Released in 2015 by Airbnb.

Airflow enables you to define your DAG (workflow) of tasks in Python code (an independent Python module).

(Optionally, unofficial plugins such as dag-factory enables you to define DAG in YAML.)

Pros:

  • Provides rich GUI with features including DAG visualization, execution progress monitoring, scheduling, and triggering.
  • Provides distributed computing option (using Celery).
  • DAG definition is modular; independent from processing functions.
  • Workflow can be nested using SubDagOperator.
  • Supports Slack notification.

Cons:

  • Not designed to pass data between dependent tasks without using a database. There is no good way to pass unstructured data (e.g. image, video, pickle, etc.) between dependent tasks in Airflow.
  • You need to write file access (read/write) code.
  • Does not support automatic pipeline resuming option using the intermediate data files or databases.

Luigi

https://github.com/spotify/luigi

Released in 2012 by Spotify.

Luigi enables you to define your pipeline by child classes of Task with 3 class methods (requires, output, run) in Python code.

Pros:

  • Support automatic pipeline resuming option using the intermediate data files in local or cloud (AWS, GCP, Azure) or databases as defined in Task.output method using Target class.
  • You can write code so any data can be passed between dependent tasks.
  • Provides GUI with features including DAG visualization, execution progress monitoring.

Cons:

  • You need to write file/database access (read/write) code.
  • Pipeline definition, task processing (Transform of ETL), and data access (Extract&Load of ETL) are tightly coupled and not modular.
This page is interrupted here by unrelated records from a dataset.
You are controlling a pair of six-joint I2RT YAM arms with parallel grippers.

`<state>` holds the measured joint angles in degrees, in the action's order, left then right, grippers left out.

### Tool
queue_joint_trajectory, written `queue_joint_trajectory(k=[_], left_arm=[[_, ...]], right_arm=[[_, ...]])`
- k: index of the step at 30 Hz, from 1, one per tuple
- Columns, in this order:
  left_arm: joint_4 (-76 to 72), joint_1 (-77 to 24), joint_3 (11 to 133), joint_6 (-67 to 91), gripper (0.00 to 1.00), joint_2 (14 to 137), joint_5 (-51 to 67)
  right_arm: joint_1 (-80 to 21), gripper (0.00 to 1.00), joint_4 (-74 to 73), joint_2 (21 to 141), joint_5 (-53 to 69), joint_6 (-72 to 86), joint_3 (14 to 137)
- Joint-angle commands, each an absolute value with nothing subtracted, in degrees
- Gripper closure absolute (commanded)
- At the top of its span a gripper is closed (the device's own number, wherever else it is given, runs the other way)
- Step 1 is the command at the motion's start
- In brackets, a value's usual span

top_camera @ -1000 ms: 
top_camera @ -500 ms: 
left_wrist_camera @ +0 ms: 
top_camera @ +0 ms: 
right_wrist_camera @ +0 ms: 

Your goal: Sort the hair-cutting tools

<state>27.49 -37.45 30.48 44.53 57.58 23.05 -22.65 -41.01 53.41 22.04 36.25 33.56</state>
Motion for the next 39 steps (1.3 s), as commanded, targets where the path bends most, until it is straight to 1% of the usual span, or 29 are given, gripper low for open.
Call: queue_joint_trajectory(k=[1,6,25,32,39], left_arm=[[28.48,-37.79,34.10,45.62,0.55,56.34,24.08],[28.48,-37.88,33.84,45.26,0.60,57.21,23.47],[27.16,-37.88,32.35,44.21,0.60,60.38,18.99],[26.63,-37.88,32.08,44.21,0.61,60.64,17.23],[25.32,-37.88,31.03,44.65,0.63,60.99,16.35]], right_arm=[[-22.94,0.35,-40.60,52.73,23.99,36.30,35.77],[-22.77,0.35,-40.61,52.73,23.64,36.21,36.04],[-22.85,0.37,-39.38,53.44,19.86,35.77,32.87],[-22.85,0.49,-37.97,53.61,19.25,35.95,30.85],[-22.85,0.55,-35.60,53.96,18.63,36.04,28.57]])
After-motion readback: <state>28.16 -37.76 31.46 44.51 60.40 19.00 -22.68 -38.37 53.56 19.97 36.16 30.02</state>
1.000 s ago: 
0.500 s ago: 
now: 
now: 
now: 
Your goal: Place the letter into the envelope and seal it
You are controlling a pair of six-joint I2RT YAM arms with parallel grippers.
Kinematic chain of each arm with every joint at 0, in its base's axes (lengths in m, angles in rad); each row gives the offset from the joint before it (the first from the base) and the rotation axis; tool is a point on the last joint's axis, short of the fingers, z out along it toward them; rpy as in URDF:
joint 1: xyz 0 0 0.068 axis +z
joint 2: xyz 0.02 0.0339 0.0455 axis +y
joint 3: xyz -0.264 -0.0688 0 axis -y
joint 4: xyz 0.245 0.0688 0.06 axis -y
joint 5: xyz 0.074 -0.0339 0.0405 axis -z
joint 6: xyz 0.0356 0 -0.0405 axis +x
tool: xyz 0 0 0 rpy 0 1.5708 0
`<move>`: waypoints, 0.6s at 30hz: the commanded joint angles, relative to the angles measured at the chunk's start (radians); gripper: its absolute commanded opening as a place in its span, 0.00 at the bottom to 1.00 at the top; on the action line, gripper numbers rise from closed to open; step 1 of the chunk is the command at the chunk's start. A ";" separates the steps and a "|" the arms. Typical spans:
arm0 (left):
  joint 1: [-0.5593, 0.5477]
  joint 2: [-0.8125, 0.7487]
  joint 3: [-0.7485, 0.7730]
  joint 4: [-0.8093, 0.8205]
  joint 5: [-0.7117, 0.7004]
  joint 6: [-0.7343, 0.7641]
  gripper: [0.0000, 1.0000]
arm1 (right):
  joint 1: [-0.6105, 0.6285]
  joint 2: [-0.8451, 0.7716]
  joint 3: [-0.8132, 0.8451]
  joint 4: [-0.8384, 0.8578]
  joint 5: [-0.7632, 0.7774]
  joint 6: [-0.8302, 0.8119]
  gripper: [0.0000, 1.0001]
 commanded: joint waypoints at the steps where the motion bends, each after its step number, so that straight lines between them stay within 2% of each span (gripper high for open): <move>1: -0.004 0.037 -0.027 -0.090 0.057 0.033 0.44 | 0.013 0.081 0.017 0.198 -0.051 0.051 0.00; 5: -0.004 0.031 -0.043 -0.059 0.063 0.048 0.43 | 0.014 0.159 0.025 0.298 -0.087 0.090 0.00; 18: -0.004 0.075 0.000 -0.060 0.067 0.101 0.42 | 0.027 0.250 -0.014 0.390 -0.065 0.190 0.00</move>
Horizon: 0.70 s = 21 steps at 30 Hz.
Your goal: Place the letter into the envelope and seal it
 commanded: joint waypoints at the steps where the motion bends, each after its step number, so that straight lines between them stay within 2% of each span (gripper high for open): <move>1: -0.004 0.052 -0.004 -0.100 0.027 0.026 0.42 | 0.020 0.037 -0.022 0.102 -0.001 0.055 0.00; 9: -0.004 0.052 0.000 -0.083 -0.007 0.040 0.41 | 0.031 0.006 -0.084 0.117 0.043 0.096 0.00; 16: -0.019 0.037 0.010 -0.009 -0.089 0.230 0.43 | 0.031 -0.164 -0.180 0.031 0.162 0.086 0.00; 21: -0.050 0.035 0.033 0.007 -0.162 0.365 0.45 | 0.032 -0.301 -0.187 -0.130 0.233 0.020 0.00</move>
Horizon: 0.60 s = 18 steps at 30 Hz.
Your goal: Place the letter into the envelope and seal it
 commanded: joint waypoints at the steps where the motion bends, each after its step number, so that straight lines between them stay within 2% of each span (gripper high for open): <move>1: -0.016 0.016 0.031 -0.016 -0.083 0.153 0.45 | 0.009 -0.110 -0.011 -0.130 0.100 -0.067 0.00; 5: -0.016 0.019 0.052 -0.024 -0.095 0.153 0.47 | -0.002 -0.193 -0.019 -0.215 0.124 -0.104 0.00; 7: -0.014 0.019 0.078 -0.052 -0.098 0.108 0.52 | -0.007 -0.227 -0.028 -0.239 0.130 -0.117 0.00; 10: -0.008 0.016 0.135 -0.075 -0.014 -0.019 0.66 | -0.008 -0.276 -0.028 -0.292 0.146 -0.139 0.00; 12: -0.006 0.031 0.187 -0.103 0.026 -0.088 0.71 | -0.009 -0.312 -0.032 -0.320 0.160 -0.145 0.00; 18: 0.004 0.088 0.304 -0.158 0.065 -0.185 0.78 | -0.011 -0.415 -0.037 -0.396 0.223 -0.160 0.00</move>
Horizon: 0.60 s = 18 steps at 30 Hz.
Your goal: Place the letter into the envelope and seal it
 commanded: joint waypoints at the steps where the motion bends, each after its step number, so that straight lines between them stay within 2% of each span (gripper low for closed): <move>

You need to modify the task classes to reuse in future projects.

Gokart

https://github.com/m3dev/gokart

Released in Dec 2018 by M3.

Gokart works on top of Luigi.

Pros:

In addition to Luigi's advantages:

  • Can split task processing (Transform of ETL) from pipeline definition using TaskInstanceParameter so you can easily reuse them in future projects.
  • Provides built-in file access (read/write) wrappers as FileProcessor classes for pickle, npz, gz, txt, csv, tsv, json, xml.
  • Saves parameters for each experiment to assure reproducibility. Viewer called thunderbolt can be used.
  • Reruns tasks upon parameter change based on hash string unique to the parameter set in each intermediate file name. This feature is useful for experimentation with various parameter sets.
  • Syntactic sugar for Luigi's requires class method using class decorator.
  • Supports Slack notification.

Cons:

  • Supported data formats for file access wrappers are limited. You need to write file/database access (read/write) code to use unsupported formats.

Metaflow

https://github.com/Netflix/metaflow

Released in Dec 2019 by Netflix.

Metaflow enables you to define your pipeline as a child class of FlowSpec that includes class methods with step decorators in Python code.

Pros:

  • Integration with AWS services (Especially AWS Batch).

Cons:

  • You need to write file/database access (read/write) code.
  • Pipeline definition, task processing (Transform of ETL), and data access (Extract&Load of ETL) are tightly coupled and not modular. You need to modify the task classes to reuse in future projects.
  • Does not support GUI.
  • Not much support for GCP & Azure.
  • Does not support automatic pipeline resuming option using the intermediate data files or databases.

Kedro

https://github.com/quantumblacklabs/kedro

Released in May 2019 by QuantumBlack, part of McKinsey & Company.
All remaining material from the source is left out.